Sprecher
Beschreibung
Einleitung
Mädchen und Frauen mit türkischem Migrationshintergrund sind im organisierten Sport in Deutschland im Vergleich zu jenen ohne Migrationshintergrund unterrepräsentiert (vgl. u.a. Mutz & Burrmann, 2015). Da sie eine sehr große Gruppe unter den Migrantinnen in Deutschland bilden, verpasst eine beträchtliche Zahl von Mädchen und Frauen vielfältige Entwicklungsmöglichkeiten durch den Sport. Die Unterrepräsentanz ist auf das Zusammenwirken unterschiedlicher Faktoren zurückzuführen. Entsprechend wird unter einer intersektionalen Perspektive (Winker & Degele, 2009) aufgezeigt, in welcher Weise die Faktoren Migrationshintergrund, Religion, Geschlecht und sozioökonomischer Status wechselseitig zusammenwirken und auf das Sportengagement Einfluss nehmen. Ergänzend werden theoretische Überlegungen zu Erziehungsstilen (Leyendecker & Schölmerich, 2007) herangezogen.
Methode
In der vorliegenden Studie wurden problemzentrierte, leitfadengestützte Interviews mit elf türkeistämmigen, in unterschiedlichen Sportarten engagierten Frauen im Alter von 19 bis 40 Jahren geführt (Fast, 2021). Diese werden anhand der intersektionalen Mehrebenenanalyse (Winker & Degele, 2009) ausgewertet.
Ergebnisse
Was das Zusammenwirken von Geschlecht, Religiosität und Praxis des Sporttreibens angeht, zeigt sich, dass der Zugang zum und der Verbleib im Sport in hohem Maße von der Bereitschaft der Sportlerinnen, eine differenzierte Perspektive auf religiöse Praktiken einzunehmen, abhängt. Diese ist wiederum maßgeblich vom Erziehungsstil der Eltern, insbesondere deren Diskurs- und Kompromissbereitschaft abhängig. Als günstige Bedingungen für einen Zugang zum organisierten Sport sind folglich Anregungen vonseiten der Familie und der Peergroup sowie – mit Blick auf den Verbleib – ein eher independenter Erziehungsstil zu identifizieren.
Diskussion
Vor dem Hintergrund dieser Erkenntnisse sollten i.S. eines Wissenstransfers Möglichkeiten für türkeistämmige Mädchen auf eine Anregung zum organisierten Sporttreiben erhöht werden (z.B. durch eine Ausweitung von Sport-AGs).
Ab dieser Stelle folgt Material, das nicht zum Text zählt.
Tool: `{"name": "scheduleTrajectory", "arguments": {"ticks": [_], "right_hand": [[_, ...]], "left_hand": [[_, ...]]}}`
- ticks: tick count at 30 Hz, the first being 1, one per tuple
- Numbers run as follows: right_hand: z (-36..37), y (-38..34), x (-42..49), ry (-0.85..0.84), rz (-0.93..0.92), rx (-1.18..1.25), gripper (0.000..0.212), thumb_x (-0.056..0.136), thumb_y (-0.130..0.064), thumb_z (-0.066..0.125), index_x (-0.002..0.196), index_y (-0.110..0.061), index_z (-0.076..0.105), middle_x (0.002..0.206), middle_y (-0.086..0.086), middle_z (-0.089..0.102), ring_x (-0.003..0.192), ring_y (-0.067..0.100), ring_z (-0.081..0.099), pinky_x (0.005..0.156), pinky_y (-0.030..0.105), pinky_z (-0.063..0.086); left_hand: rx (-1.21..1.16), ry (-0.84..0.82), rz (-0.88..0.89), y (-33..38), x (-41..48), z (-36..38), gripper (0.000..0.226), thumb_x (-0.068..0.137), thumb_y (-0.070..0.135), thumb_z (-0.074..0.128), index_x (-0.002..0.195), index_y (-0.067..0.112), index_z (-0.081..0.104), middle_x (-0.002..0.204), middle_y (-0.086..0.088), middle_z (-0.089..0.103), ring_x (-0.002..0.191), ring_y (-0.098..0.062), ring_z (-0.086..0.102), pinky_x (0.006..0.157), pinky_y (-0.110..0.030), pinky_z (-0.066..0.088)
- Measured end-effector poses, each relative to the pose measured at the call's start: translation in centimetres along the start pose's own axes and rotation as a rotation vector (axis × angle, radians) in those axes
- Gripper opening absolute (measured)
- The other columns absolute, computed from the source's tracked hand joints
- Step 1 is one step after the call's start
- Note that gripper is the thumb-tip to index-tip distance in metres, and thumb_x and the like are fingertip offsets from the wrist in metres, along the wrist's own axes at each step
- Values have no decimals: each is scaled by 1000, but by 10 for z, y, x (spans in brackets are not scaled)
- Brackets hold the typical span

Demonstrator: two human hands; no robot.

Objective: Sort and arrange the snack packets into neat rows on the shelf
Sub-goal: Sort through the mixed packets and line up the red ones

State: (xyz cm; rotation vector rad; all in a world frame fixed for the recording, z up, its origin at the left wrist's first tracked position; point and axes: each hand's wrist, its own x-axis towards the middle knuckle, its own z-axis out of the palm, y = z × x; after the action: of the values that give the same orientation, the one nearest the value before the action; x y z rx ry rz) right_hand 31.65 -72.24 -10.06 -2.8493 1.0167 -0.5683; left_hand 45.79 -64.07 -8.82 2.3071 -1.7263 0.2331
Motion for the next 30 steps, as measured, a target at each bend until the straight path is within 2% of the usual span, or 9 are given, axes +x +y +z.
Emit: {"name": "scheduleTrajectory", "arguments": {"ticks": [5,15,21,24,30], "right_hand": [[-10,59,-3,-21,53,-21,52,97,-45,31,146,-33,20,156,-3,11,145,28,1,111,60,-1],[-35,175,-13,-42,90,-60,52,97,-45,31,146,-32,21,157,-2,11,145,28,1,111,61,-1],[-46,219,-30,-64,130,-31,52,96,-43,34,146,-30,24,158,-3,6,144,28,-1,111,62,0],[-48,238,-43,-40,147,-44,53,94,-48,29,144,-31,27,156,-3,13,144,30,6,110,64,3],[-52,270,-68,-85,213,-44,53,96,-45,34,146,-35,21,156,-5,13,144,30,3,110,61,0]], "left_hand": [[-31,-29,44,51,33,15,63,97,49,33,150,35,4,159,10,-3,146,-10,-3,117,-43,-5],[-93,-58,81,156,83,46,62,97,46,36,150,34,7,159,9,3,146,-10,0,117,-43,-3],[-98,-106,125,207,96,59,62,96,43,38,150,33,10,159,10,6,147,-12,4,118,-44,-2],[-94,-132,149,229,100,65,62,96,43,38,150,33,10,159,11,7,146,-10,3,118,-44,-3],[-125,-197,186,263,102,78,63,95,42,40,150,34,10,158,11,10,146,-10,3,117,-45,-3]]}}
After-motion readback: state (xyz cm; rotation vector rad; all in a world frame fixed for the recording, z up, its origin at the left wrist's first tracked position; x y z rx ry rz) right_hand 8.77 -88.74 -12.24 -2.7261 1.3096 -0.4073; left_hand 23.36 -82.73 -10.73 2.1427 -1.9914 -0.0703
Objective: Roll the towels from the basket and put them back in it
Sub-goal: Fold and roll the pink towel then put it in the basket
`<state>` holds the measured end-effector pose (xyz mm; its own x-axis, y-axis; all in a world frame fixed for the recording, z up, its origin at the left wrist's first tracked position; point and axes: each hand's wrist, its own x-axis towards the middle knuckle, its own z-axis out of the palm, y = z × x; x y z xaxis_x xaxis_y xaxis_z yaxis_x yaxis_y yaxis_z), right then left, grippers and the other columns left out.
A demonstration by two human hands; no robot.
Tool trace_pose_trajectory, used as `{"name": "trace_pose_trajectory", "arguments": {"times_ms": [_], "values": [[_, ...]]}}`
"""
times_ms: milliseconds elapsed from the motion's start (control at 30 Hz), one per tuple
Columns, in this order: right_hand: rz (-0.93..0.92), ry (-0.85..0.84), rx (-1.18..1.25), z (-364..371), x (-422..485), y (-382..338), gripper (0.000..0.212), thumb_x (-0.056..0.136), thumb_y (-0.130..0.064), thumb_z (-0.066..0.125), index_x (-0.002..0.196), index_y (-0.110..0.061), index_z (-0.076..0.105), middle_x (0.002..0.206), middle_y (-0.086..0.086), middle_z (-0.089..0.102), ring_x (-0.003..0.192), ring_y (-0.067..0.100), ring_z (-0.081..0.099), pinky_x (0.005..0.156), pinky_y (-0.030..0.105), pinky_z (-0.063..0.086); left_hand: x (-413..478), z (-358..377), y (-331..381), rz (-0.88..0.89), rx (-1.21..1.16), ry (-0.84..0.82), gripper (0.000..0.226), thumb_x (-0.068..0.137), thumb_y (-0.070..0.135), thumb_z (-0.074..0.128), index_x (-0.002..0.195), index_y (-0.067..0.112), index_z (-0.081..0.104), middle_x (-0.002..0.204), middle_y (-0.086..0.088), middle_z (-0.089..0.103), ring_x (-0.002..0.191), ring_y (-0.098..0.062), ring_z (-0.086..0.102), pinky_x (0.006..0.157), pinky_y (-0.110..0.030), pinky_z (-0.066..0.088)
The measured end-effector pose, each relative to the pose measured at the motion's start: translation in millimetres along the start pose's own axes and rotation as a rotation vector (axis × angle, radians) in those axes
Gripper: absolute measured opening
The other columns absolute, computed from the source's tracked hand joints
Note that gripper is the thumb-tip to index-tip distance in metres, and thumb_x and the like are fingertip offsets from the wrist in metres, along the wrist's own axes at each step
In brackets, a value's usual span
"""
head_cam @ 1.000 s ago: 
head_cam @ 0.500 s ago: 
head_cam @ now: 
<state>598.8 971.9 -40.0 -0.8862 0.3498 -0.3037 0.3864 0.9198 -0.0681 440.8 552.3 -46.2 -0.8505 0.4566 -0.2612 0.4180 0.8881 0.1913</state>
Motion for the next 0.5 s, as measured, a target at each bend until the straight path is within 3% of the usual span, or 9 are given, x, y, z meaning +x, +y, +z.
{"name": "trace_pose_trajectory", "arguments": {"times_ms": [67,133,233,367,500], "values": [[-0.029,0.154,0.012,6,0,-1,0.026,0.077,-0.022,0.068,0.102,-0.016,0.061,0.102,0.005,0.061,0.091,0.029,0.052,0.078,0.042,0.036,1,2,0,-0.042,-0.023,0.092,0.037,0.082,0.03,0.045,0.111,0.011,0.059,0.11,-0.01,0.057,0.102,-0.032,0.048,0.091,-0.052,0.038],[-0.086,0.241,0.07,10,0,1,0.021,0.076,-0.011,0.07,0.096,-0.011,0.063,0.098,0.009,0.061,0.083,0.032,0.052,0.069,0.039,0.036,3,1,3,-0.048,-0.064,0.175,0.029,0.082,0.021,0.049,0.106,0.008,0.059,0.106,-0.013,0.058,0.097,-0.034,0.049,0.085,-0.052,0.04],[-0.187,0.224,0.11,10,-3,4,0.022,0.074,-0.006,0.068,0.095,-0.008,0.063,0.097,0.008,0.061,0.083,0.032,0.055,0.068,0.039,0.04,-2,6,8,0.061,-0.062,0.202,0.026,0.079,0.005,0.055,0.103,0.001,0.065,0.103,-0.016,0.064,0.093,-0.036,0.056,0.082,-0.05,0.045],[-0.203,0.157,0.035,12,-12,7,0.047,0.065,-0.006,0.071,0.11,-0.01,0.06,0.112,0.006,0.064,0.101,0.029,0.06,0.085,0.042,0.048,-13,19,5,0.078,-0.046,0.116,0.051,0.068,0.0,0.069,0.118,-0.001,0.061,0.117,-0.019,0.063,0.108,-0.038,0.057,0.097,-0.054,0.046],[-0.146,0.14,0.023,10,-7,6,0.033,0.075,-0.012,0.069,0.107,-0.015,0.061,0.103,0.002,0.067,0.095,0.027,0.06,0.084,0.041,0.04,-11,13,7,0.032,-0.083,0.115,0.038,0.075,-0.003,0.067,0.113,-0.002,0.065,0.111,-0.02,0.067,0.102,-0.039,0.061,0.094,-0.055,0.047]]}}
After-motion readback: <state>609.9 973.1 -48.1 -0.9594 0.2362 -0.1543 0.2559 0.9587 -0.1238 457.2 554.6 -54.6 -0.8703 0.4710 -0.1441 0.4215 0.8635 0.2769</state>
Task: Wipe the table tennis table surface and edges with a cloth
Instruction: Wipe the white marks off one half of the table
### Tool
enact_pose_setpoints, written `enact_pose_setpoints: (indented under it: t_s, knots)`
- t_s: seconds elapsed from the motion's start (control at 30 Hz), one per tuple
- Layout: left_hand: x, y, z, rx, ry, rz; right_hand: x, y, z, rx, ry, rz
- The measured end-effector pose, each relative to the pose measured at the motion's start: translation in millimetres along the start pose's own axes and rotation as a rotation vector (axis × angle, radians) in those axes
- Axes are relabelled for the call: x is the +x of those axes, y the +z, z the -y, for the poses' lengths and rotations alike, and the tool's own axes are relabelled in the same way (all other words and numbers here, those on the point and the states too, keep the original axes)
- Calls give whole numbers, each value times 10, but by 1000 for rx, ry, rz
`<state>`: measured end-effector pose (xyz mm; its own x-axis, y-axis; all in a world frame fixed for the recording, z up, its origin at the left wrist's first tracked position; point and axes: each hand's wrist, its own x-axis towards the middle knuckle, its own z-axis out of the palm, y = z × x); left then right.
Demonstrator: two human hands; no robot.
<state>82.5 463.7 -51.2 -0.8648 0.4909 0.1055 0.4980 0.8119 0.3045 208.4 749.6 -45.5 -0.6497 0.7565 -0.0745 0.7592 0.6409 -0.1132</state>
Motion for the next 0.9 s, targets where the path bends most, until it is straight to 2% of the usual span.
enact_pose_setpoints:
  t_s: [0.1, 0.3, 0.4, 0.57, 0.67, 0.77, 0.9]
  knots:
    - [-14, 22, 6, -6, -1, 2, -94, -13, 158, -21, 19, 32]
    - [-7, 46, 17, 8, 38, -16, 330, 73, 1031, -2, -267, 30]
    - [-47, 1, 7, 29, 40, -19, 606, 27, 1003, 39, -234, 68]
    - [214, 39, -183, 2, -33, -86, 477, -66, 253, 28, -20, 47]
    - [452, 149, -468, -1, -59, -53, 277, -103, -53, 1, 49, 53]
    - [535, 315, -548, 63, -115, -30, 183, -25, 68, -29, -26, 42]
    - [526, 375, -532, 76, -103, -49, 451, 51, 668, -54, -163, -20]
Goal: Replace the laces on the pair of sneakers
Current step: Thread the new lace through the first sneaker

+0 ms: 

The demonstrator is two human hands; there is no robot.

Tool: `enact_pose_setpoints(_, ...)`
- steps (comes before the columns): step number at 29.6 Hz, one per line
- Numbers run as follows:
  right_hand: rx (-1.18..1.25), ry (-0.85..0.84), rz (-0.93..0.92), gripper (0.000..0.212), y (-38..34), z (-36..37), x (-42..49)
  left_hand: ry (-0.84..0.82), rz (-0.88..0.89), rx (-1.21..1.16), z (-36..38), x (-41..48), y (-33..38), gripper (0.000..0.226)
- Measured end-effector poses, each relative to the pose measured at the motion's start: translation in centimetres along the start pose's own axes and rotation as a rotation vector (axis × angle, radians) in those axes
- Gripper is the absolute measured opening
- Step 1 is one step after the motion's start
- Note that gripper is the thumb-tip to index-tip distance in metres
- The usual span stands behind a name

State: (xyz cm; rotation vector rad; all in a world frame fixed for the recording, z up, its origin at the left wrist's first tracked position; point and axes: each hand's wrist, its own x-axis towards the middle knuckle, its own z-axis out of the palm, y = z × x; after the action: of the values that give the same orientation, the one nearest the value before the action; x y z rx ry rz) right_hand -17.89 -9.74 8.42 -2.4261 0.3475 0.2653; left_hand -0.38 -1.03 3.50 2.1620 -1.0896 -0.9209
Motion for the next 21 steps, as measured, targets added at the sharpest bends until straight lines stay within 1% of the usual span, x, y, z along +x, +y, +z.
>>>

Hierbei sind Bedingungen, die den Zugang erschweren oder gar verhindern, bei der Planung und Durchführung von Sportangeboten zu berücksichtigen.
Literatur
Fast, N. (2021). Weiblich – muslimisch – sportengagiert. Eine intersektionale Analyse sportbezogener Biografien türkeistämmiger Frauen in Deutschland. Wiesbaden: Springer VS.
Leyendecker, B. & Schölmerich, A. (2007). Interdependente und independente Orientierungen in Kindheit und Jugend. In G. Trommsdorff & H.-J. Konradt (Hrsg.). Erleben und Handeln im kulturellen Kontext (S. 557-597). Göttingen: Hogrefe.
Mutz, M., & Burrmann, U. (2015). Zur Beteiligung junger Migrantinnen und Migranten am Vereinssport. In U. Zender, U. Burrmann & M. Mutz (Hrsg.), Jugend, Migration und Sport: Kulturelle Unterschiede und die Sozialisation zum Vereinssport (S. 69-90). Wiesbaden: Springer VS.
Winker, G. & Degele, N. (2009). Intersektionalität. Zur Analyse sozialer Ungleichheiten. Bielefeld: Trancript.